Exercise instructions - Go through the records below and tally the lines that include "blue". Answer with the number only.

Entries provided -
*****

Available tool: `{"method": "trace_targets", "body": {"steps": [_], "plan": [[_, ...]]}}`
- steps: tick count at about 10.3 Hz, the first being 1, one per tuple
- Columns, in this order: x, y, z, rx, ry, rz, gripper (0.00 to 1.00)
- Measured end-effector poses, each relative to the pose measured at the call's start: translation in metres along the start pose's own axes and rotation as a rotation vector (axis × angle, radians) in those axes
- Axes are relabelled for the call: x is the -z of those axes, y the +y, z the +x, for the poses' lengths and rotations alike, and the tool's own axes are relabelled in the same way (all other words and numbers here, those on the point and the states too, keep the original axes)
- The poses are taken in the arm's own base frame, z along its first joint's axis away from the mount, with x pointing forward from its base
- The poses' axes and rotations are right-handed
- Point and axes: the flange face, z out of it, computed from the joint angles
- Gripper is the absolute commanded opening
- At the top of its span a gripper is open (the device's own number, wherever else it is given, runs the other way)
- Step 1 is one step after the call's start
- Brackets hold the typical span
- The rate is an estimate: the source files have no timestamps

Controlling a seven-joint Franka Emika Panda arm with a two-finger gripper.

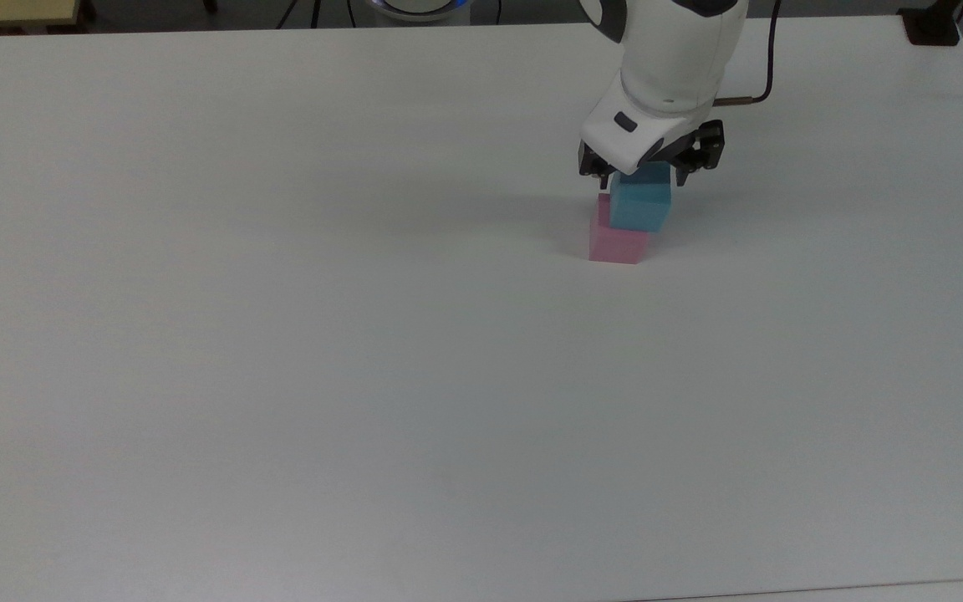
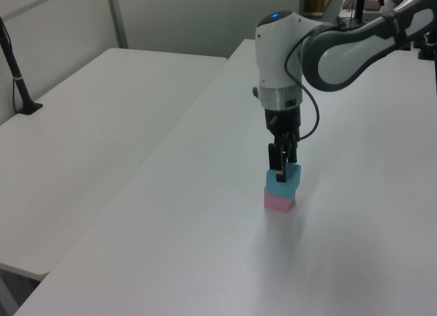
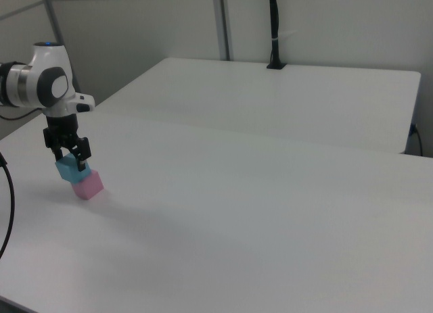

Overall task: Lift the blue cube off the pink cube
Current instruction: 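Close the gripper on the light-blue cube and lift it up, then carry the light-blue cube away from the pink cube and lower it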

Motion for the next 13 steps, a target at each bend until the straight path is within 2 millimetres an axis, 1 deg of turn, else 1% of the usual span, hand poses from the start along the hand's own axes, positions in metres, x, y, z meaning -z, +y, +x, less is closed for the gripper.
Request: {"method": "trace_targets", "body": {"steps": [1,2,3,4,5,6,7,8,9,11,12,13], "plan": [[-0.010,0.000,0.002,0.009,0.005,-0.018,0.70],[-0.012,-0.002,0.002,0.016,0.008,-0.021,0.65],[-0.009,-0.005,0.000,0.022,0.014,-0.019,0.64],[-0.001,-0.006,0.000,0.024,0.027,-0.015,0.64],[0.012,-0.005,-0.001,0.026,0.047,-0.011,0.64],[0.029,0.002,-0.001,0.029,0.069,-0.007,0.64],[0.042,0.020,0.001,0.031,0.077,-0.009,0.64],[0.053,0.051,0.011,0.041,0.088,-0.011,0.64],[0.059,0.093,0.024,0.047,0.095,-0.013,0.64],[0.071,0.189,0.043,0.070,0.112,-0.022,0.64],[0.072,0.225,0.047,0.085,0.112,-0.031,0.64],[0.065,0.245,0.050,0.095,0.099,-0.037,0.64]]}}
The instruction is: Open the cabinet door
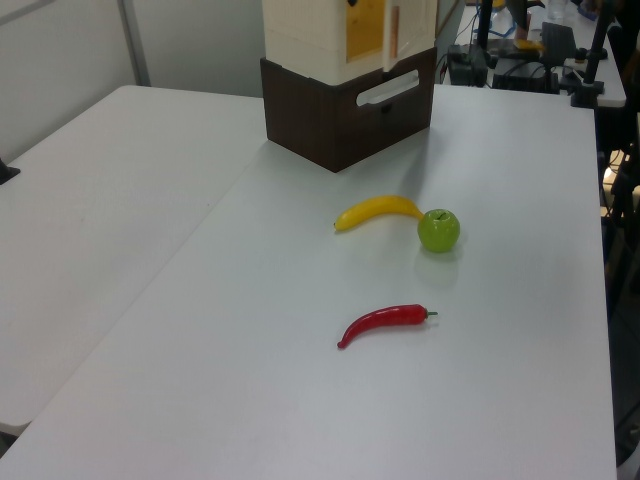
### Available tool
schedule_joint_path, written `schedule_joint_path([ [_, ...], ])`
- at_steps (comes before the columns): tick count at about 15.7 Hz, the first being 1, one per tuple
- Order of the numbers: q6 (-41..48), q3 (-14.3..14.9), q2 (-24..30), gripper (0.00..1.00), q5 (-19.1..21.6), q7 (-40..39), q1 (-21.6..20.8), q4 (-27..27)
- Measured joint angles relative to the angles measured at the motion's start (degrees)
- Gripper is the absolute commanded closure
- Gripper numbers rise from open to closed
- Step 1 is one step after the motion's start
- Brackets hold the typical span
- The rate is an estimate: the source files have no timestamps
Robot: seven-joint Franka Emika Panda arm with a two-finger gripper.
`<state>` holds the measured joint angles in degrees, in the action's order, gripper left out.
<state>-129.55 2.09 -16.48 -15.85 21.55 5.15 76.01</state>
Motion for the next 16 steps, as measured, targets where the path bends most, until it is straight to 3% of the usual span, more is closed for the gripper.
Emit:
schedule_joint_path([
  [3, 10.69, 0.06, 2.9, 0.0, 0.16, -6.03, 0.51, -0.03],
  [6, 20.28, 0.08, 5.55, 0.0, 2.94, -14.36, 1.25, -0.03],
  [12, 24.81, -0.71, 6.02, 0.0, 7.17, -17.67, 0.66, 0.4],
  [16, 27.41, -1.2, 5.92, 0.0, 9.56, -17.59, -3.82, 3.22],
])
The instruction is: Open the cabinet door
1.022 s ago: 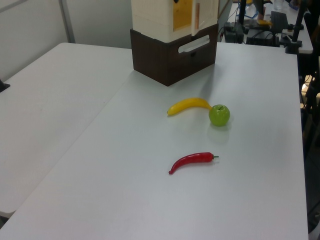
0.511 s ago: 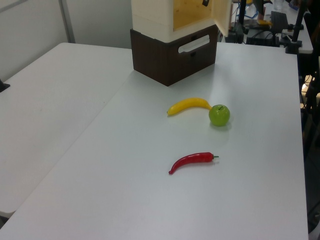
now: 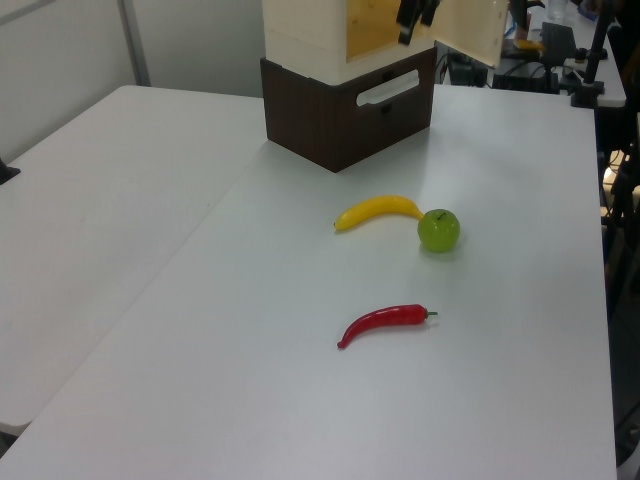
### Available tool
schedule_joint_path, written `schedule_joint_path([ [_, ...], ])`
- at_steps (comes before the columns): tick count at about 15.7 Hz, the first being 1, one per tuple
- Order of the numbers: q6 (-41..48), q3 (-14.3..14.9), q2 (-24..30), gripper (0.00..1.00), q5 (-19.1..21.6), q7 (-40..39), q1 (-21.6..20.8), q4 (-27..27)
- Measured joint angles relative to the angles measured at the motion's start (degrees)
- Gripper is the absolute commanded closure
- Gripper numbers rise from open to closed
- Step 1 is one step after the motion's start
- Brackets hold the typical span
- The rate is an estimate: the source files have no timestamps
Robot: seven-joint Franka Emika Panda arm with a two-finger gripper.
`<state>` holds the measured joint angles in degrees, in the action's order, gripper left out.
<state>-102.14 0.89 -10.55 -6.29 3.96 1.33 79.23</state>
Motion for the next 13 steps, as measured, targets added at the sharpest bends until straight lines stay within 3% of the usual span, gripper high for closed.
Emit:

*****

Task response - 2